Running neither sidecar with --proxyLogLevel debug neither the pilot with --log_output_level default:debug gave me any further details, though.

The config follows below:

apiVersion: networking.istio.io/v1alpha3
kind: Gateway
metadata:
  name: app-gateway
  namespace: istio-scale
spec:
  selector:
    istio: ingressgateway
  servers:
  - hosts:
    - '*'
    port:
      name: http
      number: 80
      protocol: HTTP
---
kind: VirtualService
metadata:
annotations:
  name: versionbased
  namespace: istio-scale
spec:
  gateways:
  - app-gateway
  hosts:
  - '*'
  http:
  - match:
      uri:
        prefix: app-1/
    rewrite:
      uri: /
    route:
    - destination:
        host: app
        port:
          number: 8080
        subset: app-1
# repeats couple more times for app-2, app-3....
---
apiVersion: networking.istio.io/v1alpha3
kind: DestinationRule
metadata:
  annotations:
    name: app-subsets
    namespace: istio-scale
spec:
  host: '*'
  subsets:
  - labels:
      deploymentconfig: app-1
    name: app-1
# repeats for app-2, app-3...
  trafficPolicy:
    loadBalancer:
      simple: RANDOM

I found what was my issue - I had wrong selector on service and therefore no endpoints were created (I have messed this when reconfiguring the cluster). After fixing the labels the service got bound to the nodes and the proxy got its IP:port in listeners list, and could come up.

Right now I am trying to figure out why the ingressgateway is not routing the request properly but returning 404. I’ve fixed the wildcard hosts in the config above and set FQDN to route.destination.host; without success though.

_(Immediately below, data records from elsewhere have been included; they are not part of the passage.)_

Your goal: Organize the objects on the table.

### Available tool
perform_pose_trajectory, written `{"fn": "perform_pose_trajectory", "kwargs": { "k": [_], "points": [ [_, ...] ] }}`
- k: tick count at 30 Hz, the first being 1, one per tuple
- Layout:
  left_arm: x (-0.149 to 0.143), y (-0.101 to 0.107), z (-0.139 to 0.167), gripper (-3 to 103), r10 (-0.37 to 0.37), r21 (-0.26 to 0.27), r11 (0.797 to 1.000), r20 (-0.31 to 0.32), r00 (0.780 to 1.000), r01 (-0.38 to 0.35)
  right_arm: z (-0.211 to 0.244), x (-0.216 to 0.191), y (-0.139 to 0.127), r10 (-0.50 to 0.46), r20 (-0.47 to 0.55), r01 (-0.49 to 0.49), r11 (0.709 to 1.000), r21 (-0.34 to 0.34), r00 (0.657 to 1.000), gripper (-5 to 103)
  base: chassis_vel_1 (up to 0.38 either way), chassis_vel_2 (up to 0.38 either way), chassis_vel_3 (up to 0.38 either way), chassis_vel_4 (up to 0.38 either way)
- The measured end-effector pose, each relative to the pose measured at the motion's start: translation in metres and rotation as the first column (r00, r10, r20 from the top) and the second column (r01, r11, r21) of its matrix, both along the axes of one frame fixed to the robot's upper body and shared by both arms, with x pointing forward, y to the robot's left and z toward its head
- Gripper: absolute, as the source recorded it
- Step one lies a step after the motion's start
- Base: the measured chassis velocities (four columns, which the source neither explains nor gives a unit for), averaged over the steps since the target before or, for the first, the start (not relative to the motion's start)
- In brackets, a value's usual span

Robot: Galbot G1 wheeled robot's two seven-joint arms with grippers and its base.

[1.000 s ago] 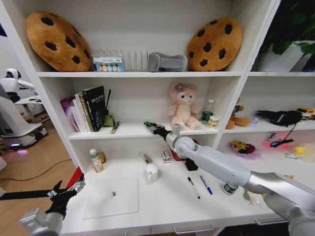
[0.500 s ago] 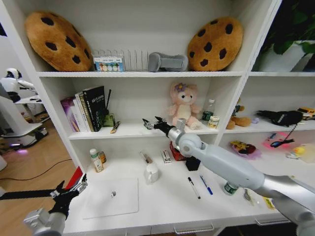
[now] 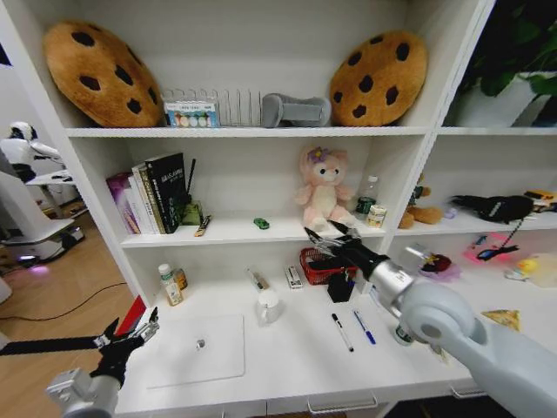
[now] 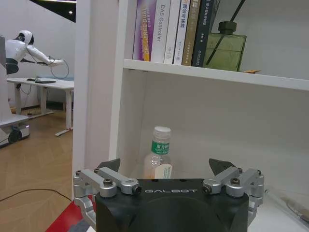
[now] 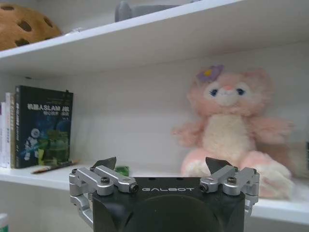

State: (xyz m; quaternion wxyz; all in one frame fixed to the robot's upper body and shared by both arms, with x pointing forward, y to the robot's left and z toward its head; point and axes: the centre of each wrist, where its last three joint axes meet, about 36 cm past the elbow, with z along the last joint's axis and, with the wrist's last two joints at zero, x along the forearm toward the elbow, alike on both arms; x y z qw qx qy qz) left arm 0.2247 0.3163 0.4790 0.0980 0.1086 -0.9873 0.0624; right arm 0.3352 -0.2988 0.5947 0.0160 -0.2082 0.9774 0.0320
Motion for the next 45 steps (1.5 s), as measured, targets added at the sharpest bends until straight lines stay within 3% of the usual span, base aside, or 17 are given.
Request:
{"fn": "perform_pose_trajectory", "kwargs": {
  "k": [11,15,22,31,34,43,45],
  "points": [
    [0.001,-0.004,-0.008,100,-0.015,0.004,1.000,-0.006,1.000,0.015,-0.058,-0.053,-0.032,-0.222,-0.063,0.222,0.975,-0.009,0.973,100,0.000,0.000,0.000,0.000],
    [0.000,-0.004,-0.009,100,-0.024,0.010,1.000,-0.005,1.000,0.024,-0.081,-0.063,-0.038,-0.316,-0.130,0.312,0.949,-0.050,0.940,100,0.000,0.000,0.000,0.000],
    [0.003,-0.003,-0.012,100,-0.029,0.014,0.999,-0.010,1.000,0.029,-0.116,-0.061,-0.049,-0.394,-0.242,0.377,0.919,-0.114,0.887,100,0.000,0.000,0.000,0.000],
    [0.004,-0.005,-0.020,100,-0.029,0.014,0.999,-0.015,0.999,0.029,-0.157,-0.031,-0.049,-0.411,-0.434,0.370,0.911,-0.181,0.801,100,0.000,0.000,0.000,0.000],
    [0.004,-0.005,-0.022,100,-0.025,0.012,1.000,-0.013,1.000,0.026,-0.164,-0.006,-0.046,-0.394,-0.525,0.332,0.919,-0.213,0.754,100,0.000,0.000,0.000,0.000],
    [0.001,-0.002,-0.022,100,-0.008,0.016,1.000,-0.014,1.000,0.008,-0.154,0.020,-0.028,-0.313,-0.570,0.211,0.948,-0.240,0.759,100,0.000,0.000,0.000,0.000],
    [0.000,0.001,-0.022,100,0.004,0.017,1.000,-0.015,1.000,-0.004,-0.150,0.025,-0.019,-0.300,-0.614,0.182,0.951,-0.249,0.730,100,0.000,0.000,0.000,0.000]
  ]
}}
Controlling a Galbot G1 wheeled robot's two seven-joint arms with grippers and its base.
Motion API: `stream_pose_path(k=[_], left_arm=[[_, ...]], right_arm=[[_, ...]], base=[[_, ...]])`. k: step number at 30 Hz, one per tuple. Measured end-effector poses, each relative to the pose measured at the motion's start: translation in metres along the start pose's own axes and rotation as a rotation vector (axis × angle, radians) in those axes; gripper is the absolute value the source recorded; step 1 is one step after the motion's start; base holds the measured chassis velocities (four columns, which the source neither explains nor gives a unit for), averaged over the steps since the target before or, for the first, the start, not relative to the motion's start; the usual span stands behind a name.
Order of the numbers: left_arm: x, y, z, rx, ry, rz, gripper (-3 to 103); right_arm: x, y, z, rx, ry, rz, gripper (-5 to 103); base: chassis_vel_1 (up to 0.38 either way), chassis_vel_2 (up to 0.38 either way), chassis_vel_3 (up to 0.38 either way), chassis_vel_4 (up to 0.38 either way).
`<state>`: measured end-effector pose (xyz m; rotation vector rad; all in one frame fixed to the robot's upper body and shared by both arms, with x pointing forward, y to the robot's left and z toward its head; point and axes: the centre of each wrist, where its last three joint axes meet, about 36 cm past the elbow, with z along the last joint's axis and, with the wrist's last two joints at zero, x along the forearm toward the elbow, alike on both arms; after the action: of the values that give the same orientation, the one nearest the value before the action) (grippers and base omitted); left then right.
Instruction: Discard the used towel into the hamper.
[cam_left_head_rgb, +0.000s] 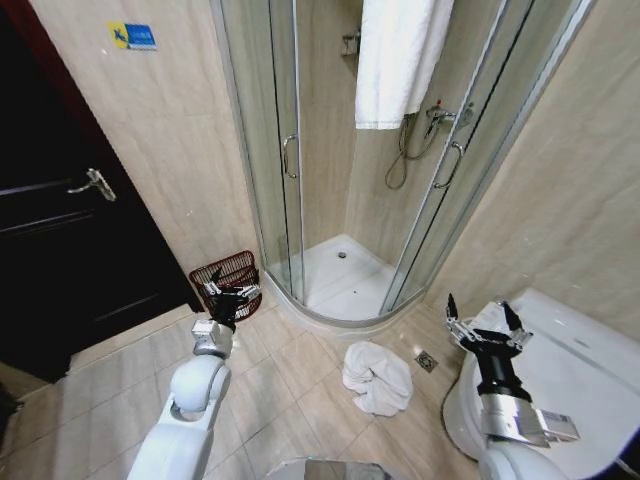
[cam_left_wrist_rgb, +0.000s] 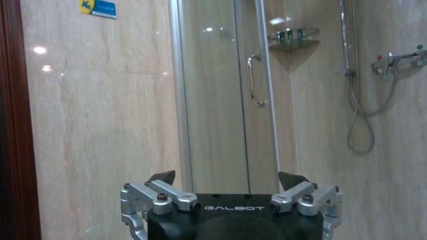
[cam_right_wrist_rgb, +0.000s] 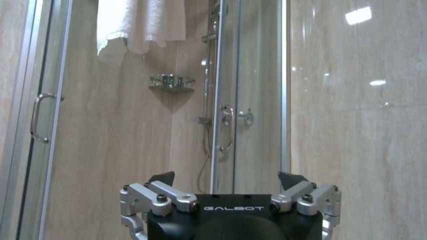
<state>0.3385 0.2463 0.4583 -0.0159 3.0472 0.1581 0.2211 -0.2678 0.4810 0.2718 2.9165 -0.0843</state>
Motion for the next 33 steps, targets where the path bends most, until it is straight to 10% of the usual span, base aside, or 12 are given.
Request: stream_pose_path(k=[33], left_arm=[[0.001,-0.004,-0.010,0.004,0.018,-0.020,100]], right_arm=[[0.001,-0.001,-0.008,-0.016,-0.001,0.015,100]], base=[[0.000,0.000,0.000,0.000]])
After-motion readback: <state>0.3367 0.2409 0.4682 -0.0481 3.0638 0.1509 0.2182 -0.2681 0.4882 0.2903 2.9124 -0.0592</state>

Finally, after several days of investigation I got it to work. The main problem was in my virtualservice definition: I have used

- match:
    uri: ...

instead of

- match:
  - uri: ...

Took me a while to figure out what exactly is wrong on my definition even after istioctl validate was failing (since it complains that this is not a JSON etc. it’s hard to figure out if it’s working at all).

Another problem was that Gateway must be in the istio-system namespace (in the same namespace as istio-ingress-gateway) - I’ve found this information in sources but not in the docs (might have missed that, though). Virtualservice definition can be either in istio-system or reference the gateway by FQDN: app-gateway.istio-system.svc.cluster.local.

Finding out that I haven’t given anyuid and privileged SCCs to istio-galley-service-account and therefore it can’t open port 443 wasn’t such a problem; I haven’t noticed that it’s not opening that port until I got the virtualservice definition right and validating admission webhook started complaining.